How to get the Arduino to reset another board

arduinoreset

Let's say I have another micro controller board. It has a 2 pin header on it. If you momentarily connect those two pins together — either shorting them out with a jumper cap, or hooking them up to a button and then pressing said button, and so on — the board will reset.

Now let's say I want to set up my Arduino so that it can trigger this reset when a certain condition is met — received a command over a wireless link, a counter passed a certain value, whatever.

How would I hook this up? What additional components would I need, if any? Do I just hook both pins of the reset header to Arduino pins and digitalWrite(PIN, 1) them?

Sorry for this admittedly newbie-sounding question, but I am still fairly new to electronics.

Best Answer

MCU reset pins are normally active-low with pull-ups, which means you ground them to trigger the reset and leave them open to run normally.
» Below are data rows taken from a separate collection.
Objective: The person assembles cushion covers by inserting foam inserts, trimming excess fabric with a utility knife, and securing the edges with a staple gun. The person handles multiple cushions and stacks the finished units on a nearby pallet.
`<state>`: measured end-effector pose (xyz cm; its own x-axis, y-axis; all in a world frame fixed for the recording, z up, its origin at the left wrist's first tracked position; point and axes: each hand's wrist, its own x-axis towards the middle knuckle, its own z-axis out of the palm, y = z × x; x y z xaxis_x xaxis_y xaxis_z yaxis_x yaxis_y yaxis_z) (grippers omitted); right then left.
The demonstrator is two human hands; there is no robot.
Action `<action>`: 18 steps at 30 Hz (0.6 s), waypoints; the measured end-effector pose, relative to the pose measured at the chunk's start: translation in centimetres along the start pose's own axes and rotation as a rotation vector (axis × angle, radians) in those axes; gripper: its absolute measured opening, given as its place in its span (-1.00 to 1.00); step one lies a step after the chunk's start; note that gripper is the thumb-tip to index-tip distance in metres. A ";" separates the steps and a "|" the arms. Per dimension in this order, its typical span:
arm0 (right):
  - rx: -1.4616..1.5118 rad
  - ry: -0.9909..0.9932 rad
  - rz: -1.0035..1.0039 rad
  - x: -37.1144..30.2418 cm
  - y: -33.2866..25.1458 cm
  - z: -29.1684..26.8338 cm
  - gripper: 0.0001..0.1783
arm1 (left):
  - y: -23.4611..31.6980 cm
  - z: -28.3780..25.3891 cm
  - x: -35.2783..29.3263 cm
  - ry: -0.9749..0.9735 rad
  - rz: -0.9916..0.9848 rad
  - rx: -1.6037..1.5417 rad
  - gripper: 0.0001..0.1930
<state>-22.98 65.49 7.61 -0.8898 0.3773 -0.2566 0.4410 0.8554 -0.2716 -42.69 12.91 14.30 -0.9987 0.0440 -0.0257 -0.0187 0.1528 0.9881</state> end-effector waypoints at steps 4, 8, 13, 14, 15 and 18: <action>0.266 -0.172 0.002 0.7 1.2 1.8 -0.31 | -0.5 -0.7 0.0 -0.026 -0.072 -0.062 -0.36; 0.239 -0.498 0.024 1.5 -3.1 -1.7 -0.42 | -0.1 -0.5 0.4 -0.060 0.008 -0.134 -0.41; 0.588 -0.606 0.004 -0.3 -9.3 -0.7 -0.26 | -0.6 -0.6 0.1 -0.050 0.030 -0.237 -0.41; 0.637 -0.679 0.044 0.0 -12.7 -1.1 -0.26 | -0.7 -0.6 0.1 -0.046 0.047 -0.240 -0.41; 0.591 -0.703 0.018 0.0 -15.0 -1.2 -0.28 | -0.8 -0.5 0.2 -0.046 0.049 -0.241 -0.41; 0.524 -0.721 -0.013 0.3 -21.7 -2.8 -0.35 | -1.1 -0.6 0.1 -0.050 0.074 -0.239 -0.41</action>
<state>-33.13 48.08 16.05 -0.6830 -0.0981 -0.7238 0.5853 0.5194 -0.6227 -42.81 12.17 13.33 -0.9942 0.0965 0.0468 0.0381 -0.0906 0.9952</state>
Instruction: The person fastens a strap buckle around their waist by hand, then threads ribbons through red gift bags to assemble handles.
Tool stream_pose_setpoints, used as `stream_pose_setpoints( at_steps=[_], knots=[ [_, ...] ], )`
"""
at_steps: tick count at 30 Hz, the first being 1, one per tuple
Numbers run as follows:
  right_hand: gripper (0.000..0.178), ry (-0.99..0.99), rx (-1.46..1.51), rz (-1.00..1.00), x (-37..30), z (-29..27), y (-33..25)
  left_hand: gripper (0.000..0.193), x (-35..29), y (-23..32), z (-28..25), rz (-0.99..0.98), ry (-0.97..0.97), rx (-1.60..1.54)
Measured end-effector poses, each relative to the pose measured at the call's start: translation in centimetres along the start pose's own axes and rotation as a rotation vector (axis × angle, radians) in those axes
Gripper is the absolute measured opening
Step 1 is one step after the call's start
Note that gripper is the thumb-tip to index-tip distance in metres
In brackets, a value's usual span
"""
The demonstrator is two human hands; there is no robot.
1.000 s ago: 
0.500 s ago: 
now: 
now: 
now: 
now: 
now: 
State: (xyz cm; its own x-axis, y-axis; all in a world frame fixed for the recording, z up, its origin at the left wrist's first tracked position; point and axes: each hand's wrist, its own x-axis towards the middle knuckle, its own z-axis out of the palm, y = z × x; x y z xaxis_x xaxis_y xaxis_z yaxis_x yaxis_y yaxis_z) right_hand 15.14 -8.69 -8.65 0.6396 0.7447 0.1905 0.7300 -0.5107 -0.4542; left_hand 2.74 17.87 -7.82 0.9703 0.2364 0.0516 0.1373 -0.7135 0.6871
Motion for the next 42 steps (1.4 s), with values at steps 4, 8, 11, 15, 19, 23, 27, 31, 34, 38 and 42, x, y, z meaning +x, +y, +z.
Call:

There's a special kind of output called open drain that's perfect for driving this sort of pin. Unfortunately, it seems like Arduinos don't support open drain outputs directly. This page suggests putting the pin in input mode to produce the open state and output mode to produce the grounded state. Alternately, if the reset is totally controlled by the Arduino (i.e. it never toggles itself), you can drive the pin directly with a normal output.

All this assumes that the MCU board is using the same 5V or 3.3V supply as the Arduino. If this is correct, it's safe to do what I've described. But if the MCU board uses a higher voltage than the Arduino, you'll need to use a transistor (NPN or NMOS) to pull down the reset line.

If the reset pin is active high, you'll have to drive it with a normal output, and the voltages probably have to be the same. You can figure out the polarity of the reset by measuring the voltage on the shorted pins with a multimeter. You can get the board voltage by measuring both pins separately.

You'll also need to connect the grounds of the two boards together to provide a return path for the current.